[LLVMdev] RFC: Machine Level IR text-based serialization format

Thu Apr 30 12:54:36 PDT 2015

> 
> On Apr 28, 2015, at 9:56 AM, Alex L <arphaman at gmail.com> wrote:
> 
> Hi all,
> 
> I would like to propose a text-based, human readable format that will be used to
> serialize the machine level IR. The major goal of this format is to allow LLVM
> to save the machine level IR after any code generation pass and then to load
> it again and continue running passes on the machine level IR. The primary use case
> of this format is to enable easier testing process for the code generation passes,
> by allowing the developers to write tests that load the IR, then invoke just a
> specific code gen pass and then inspect the output of that pass by checking the
> printed out IR.
> 
> 
> The proposed format has a number of key features:
> - It stores the machine level IR and the optional LLVM IR in one text file.
> - The connections between the machine level IR and the LLVM IR are preserved.
> - The format uses a YAML based container for most of the data structures.
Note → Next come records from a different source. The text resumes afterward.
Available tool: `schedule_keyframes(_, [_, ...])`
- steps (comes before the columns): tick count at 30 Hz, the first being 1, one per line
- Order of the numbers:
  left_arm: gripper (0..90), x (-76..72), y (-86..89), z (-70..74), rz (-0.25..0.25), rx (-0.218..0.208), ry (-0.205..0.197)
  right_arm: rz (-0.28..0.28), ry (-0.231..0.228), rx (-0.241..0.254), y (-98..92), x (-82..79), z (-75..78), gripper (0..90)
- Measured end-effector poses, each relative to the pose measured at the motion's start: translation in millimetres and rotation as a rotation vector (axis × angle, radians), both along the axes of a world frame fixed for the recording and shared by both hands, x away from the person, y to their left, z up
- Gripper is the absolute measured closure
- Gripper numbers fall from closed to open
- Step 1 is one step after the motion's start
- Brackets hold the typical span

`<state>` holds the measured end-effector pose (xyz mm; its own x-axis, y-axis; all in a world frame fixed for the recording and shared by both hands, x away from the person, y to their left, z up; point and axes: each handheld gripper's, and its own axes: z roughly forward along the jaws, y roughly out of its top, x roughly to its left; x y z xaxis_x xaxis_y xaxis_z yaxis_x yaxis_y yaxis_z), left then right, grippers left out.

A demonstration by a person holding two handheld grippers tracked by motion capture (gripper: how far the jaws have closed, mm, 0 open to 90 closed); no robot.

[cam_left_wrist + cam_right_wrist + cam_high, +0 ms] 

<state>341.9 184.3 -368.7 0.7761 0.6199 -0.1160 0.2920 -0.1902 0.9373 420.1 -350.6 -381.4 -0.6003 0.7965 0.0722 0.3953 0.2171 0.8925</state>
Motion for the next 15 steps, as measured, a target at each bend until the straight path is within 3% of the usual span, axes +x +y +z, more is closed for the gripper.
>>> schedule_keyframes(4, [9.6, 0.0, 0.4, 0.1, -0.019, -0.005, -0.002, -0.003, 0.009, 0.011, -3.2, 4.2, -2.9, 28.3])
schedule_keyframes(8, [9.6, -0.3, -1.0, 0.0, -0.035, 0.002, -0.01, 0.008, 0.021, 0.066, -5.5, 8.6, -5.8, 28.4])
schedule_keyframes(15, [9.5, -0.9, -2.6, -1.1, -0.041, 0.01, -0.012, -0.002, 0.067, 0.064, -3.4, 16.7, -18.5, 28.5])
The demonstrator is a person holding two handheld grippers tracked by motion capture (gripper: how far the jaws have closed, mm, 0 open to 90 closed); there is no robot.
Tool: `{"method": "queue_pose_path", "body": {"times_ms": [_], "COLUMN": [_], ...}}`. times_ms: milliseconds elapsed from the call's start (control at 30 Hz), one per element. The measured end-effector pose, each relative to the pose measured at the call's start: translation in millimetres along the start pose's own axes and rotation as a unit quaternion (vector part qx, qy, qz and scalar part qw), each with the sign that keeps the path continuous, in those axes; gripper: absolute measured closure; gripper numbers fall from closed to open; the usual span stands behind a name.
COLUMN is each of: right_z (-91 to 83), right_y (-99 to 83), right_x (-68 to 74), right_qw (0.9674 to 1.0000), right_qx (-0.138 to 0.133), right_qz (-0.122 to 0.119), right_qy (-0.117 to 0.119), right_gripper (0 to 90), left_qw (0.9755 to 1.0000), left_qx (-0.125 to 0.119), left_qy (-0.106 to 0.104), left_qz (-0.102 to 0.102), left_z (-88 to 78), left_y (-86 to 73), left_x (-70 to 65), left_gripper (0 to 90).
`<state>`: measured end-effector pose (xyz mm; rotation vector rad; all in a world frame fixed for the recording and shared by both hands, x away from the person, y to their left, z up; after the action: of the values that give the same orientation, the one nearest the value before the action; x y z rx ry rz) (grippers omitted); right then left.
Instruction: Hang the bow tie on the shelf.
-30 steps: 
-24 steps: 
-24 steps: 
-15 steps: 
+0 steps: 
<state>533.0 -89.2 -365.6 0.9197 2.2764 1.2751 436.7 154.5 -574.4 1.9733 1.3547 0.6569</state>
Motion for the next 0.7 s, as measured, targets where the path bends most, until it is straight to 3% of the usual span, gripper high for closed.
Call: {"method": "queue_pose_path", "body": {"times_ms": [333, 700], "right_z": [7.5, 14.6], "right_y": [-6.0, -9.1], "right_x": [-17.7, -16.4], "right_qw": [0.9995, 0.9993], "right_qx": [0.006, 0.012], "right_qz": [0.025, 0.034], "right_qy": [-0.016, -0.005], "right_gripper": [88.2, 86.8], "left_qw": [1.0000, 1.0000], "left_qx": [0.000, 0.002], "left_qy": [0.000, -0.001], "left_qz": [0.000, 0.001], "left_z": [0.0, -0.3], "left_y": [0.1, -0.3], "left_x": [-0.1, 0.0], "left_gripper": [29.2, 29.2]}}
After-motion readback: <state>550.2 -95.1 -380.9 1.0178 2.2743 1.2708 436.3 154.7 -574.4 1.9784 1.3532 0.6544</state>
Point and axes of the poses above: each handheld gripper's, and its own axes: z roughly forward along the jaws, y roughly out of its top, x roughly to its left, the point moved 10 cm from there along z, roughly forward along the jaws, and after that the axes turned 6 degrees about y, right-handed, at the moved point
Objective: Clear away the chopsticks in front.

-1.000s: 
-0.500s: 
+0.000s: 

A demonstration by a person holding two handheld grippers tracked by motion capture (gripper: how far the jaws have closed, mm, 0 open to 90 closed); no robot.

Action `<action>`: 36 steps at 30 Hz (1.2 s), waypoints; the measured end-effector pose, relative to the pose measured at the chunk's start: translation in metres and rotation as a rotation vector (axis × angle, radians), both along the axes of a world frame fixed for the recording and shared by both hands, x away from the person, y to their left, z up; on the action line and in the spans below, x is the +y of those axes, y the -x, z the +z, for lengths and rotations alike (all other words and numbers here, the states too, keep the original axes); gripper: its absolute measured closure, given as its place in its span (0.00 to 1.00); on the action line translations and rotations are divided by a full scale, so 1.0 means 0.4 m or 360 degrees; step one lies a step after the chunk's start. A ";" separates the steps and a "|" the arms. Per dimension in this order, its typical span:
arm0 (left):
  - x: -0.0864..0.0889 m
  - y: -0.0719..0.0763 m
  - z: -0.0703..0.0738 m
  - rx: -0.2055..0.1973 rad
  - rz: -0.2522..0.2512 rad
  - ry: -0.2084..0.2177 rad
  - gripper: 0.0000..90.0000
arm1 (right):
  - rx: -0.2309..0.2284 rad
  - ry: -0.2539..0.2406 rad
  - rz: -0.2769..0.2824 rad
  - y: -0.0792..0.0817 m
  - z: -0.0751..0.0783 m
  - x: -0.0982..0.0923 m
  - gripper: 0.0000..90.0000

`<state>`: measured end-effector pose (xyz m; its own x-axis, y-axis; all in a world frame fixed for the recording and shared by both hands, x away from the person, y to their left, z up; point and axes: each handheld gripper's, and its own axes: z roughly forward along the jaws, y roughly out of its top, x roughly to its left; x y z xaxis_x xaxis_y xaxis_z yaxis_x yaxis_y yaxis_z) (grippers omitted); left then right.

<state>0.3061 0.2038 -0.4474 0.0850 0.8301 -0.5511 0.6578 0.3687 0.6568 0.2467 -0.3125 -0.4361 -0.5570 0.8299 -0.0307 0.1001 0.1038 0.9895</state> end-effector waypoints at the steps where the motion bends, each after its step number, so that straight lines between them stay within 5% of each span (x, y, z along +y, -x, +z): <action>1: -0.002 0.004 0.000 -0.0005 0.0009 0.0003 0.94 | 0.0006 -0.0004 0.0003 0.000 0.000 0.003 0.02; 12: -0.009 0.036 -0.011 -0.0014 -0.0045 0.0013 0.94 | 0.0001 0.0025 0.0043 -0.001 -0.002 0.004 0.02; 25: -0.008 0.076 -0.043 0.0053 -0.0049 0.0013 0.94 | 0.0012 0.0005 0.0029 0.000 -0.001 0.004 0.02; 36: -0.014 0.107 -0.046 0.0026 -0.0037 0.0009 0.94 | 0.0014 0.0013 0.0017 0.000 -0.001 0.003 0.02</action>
The LLVM
>   IR is embedded in the YAML container.
> - The format also uses a new, text-based syntax to serialize the machine instructions.
>   The instructions are embedded in YAML.
> 
> This is an incomplete example of a YAML file containing the LLVM IR, the machine level IR
> and the instructions:
> 
> ---
> ir: |
>   define i32 @fact(i32 %n) {
>     %1 = alloca i32, align 4
>     store i32 %n, i32* %1, align 4
>     %2 = load i32, i32* %1, align 4
>     %3 = icmp eq i32 %2, 0
>     br i1 %3, label %10, label %4
> 
>   ; <label>:4                                       ; preds = %0
>     %5 = load i32, i32* %1, align 4
>     %6 = sub nsw i32 %5, 1
>     %7 = call i32 @fact(i32 %6)
>     %8 = load i32, i32* %1, align 4
>     %9 = mul nsw i32 %7, %8
>     br label %10
> 
>   ; <label>:10                                      ; preds = %0, %4
>     %11 = phi i32 [ %9, %4 ], [ 1, %0 ]
>     ret i32 %11
>   }
> 
> ...
> ---
> number:          0
> name:            fact
> alignment:       4
> regInfo:
>   ....
> frameInfo:
>   ....
> body:
>   - bb:              0
>     llbb:            '%0'
>     successors:      [ 'bb#2', 'bb#1' ]
>     liveIns:         [ '%edi' ]
>     instructions:
>       - 'push64r undef %rax, %rsp, %rsp'
>       - 'mov32mr %rsp, 1, %noreg, 4, %noreg, %edi'
>       - ....
>         ....
>   - bb:              1
>     llbb:            '%4'
>     successors:      [ 'bb#2' ]
>     instructions:
>       - '%edi = mov32rm %rsp, 1, %noreg, 4, %noreg'
>       - ....
>         ....
>   - ....
>     ....
> ...
> 
> The example above shows a YAML file with two YAML documents (delimited by `---`
> and `...`) containing the LLVM IR and the machine function information for the function `fact`.
> 
> 
> When a specific format is chosen, I'll start with patches that serialize the
> embedded LLVM IR. Then I'll add support for things like machine functions and
> machine basic blocks, and I think that an intrusive implementation will work best
> for data structures like these. After that I will continue adding support for
> serialization of the remaining data structures.
> 
> 
> Thanks for reading through the proposal. What are you thoughts about this format?

I’m really looking forward to this; it will be extremely useful for testing the debug info backend.
For debug nodes referenced via DBG_VALUE intrinsics, it looks like they could just point to the corresponding nodes in the optional IR.
Are there any plans to represent metadata such as the DebugLoc(ations) attached to the machine instructions?

-- adrian